Memory Scheduling

Memory scheduling works like the brain's attention mechanism, dynamically deciding which memories to call up at the right moment.

1. Capability Overview

In MemOS, Memory Scheduling orchestrates memories with different efficiency tiers (parameters > active > working > other plaintext) so the model can retrieve what the user needs more efficiently and accurately. While conversations or tasks run, it predicts which memories might be required next and proactively loads higher efficiency types such as active or working memories to accelerate reasoning.

Why is scheduling needed?

In complex interactions, relying only on a basic global search each time can lead to:

  • Too slow: Waiting until the user finishes before searching causes high first-token latency.
  • Inaccurate: Too much history can bury key information and make retrieval harder.

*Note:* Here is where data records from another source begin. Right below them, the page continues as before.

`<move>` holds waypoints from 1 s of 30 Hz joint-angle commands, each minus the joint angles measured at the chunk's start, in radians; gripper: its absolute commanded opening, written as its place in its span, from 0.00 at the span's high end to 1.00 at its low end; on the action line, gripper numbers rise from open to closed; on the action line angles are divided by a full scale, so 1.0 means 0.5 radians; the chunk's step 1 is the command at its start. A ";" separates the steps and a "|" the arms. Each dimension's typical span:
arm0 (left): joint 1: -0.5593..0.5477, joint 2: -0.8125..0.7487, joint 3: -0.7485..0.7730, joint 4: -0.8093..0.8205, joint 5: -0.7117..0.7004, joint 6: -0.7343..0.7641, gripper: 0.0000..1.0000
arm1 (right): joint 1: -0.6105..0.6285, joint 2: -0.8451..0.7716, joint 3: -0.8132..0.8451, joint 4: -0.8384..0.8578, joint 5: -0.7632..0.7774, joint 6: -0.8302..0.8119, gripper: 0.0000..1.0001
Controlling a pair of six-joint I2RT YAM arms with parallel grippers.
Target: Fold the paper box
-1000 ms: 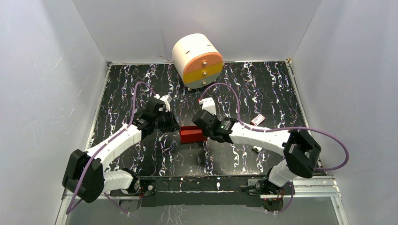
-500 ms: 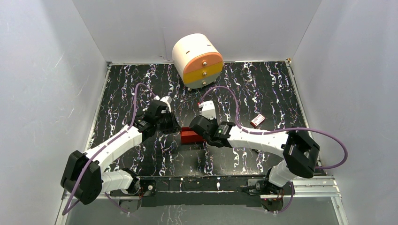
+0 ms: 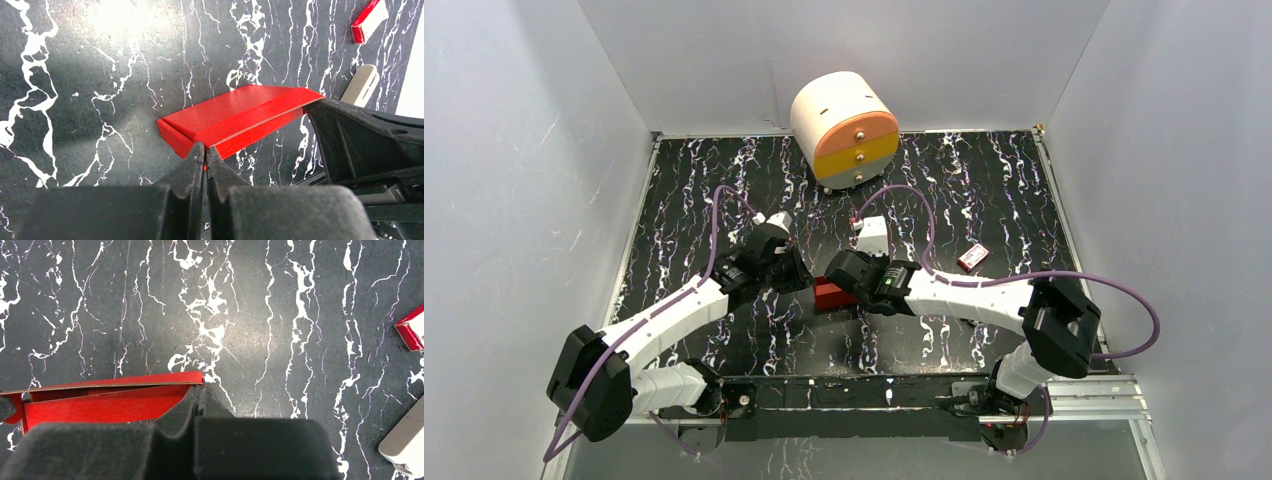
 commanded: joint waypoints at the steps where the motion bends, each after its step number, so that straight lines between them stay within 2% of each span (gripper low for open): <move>1: -0.039 -0.061 -0.051 0.016 -0.023 -0.147 1.00 | 0.038 0.069 0.046 -0.100 -0.009 0.129 1.00; 9: -0.051 0.033 0.008 0.035 0.021 -0.167 1.00 | 0.090 0.080 0.056 -0.115 0.066 0.212 1.00; 19: -0.120 -0.015 -0.084 0.027 -0.109 -0.229 1.00 | 0.125 0.117 0.078 -0.184 0.162 0.350 1.00; 30: -0.174 -0.040 -0.080 -0.159 -0.344 0.003 1.00 | 0.142 0.105 0.045 -0.159 0.211 0.375 1.00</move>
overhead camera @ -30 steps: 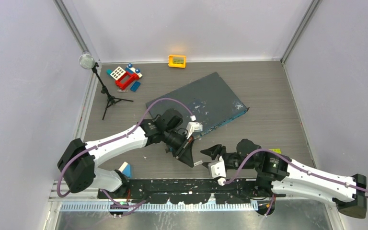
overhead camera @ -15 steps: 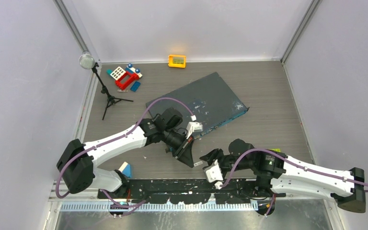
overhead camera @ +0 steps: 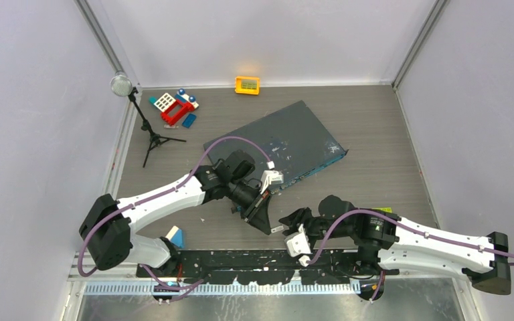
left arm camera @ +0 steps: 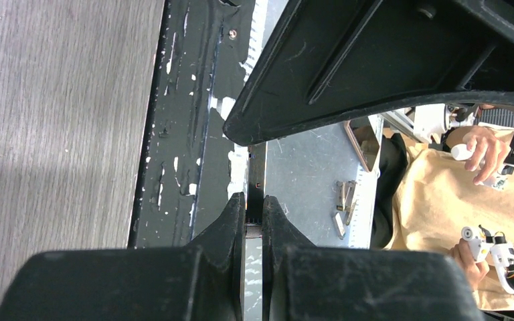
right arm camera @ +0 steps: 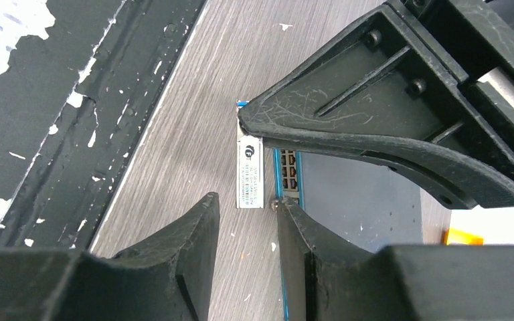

Scheduling equips the system with “just-in-time preparation and rapid response” capabilities:

  • Preloading: Load the user’s frequently used background right at the start of a conversation.
  • Predictive fetch: Prepare likely-to-be-used memories before the user finishes typing.

How it works — combine task semantics, context, access frequency, lifecycle, and other signals to dynamically arrange memory invocation and storage.
DimensionDescription
What to schedule?Parameter memories (long-term knowledge and skills)

Active memories (runtime KV cache and hidden states)

Plaintext memories (externally editable facts, user preferences, retrieved snippets)

Supports dynamic migration across plaintext ⇆ active ⇆ parameter: frequently used plaintext snippets can be compiled into KV cache in advance, while stable templates can settle into parameters.
When to schedule?When existing context plus high-efficiency memories are insufficient to answer the user, optimize the memory structure.

Prepare memories in advance according to user intent and needs.

During continuous questioning, keep the dialog context efficient and accurate via scheduling.
Who receives it?The current user, specific agent roles, or cross-task shared contexts.
What form?Memories are tagged with heat, freshness, and importance. The scheduler uses these signals to decide who loads first, who goes to cold storage, and who needs archiving.

When you use the MemOS Cloud service, you can observe scheduling through the searchMemory API:

  • It quickly returns relevant memories, avoiding context gaps.
  • Returned content has already been optimized by the scheduler, so results stay relevant without overloading the model input.

2. Example: Memory Scheduling in a Home Assistant Scenario

Earlier: The user was busy looking for a house.

The user often says

  • “Help me check the average second-hand price in XX community.”
  • “Remind me to view houses on Saturday.”
  • “Record the latest mortgage rate changes.”

✨ What MemOS does

  • The system initially writes these entries as plaintext memories.
  • Because the house-hunting topic appears frequently, the scheduler identifies it as a core theme and migrates the related plaintext memories into active memories so follow-up queries are faster and more direct.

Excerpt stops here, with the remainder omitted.